The Obama administration is slated to deliver a comprehensive cybersecurity strategy to Congress today.
The proposal is the culmination of over two years of effort by the White House to finish laying the groundwork for the protection of critical infrastructure in the face of increased threats posed by attacks on both public and private sector network systems.
"The administration has taken significant steps to better protect America against cyberthreats, but it has become clear that our nation cannot fully defend against these threats unless certain parts of cybersecurity law are updated," a senior administration official told POLITICO.
As the first comprehensive cybersecurity initiative to be drafted by the Executive Branch, the proposal will likely be the foundation of national cybersecurity policy for subsequent administrations.

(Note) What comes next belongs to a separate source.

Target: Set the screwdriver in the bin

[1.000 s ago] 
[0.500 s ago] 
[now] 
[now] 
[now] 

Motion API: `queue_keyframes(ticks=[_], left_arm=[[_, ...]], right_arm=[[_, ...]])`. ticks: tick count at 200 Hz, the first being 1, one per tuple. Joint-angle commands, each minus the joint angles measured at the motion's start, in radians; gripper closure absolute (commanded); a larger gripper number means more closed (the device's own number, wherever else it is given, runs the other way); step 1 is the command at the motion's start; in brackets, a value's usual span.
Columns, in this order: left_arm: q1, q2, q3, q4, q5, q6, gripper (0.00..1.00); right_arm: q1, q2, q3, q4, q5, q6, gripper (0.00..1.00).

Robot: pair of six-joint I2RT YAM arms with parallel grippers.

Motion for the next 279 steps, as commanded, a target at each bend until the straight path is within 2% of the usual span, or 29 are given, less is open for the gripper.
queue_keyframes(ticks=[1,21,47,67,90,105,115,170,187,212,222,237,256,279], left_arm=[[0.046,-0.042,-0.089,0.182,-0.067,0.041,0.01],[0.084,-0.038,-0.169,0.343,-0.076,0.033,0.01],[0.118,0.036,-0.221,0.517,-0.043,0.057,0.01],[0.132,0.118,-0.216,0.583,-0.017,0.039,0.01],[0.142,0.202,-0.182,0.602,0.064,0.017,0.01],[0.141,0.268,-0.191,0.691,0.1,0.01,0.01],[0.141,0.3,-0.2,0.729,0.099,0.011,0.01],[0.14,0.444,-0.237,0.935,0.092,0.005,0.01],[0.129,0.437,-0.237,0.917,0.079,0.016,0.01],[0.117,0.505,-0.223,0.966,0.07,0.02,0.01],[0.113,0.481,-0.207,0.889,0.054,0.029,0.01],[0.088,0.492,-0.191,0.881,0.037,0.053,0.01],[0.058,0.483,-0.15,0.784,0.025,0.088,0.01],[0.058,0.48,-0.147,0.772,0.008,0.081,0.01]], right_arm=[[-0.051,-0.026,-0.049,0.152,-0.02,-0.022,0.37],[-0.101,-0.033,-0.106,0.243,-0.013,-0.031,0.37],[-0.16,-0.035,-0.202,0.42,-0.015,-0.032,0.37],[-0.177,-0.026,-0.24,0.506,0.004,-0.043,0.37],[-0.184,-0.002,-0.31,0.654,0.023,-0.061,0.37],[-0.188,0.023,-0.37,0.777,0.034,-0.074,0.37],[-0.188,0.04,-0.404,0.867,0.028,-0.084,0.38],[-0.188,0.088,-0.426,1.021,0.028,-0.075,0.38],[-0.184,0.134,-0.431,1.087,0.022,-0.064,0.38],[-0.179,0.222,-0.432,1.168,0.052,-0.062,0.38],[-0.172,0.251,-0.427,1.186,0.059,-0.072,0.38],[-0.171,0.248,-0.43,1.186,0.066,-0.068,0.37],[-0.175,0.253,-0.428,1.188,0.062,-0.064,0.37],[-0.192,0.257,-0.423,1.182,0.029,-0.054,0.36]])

Major challenges in drafting the proposal included how to best prioritize federal security initiatives, defining the government's role in protecting and regulating private sector networks which administer the majority of the nation's critical systems, and protect privacy and civil liberties in the process.
"By introducing the first major cybersecurity legislative proposal for any administration, we are demonstrating President Obama's commitment to addressing complex and systemic national vulnerabilities that place the American people and economy at risk. Our proposal strikes a critical balance between strengthening security, preserving privacy and civil liberties protections, and fostering continued economic growth," a White House official stated.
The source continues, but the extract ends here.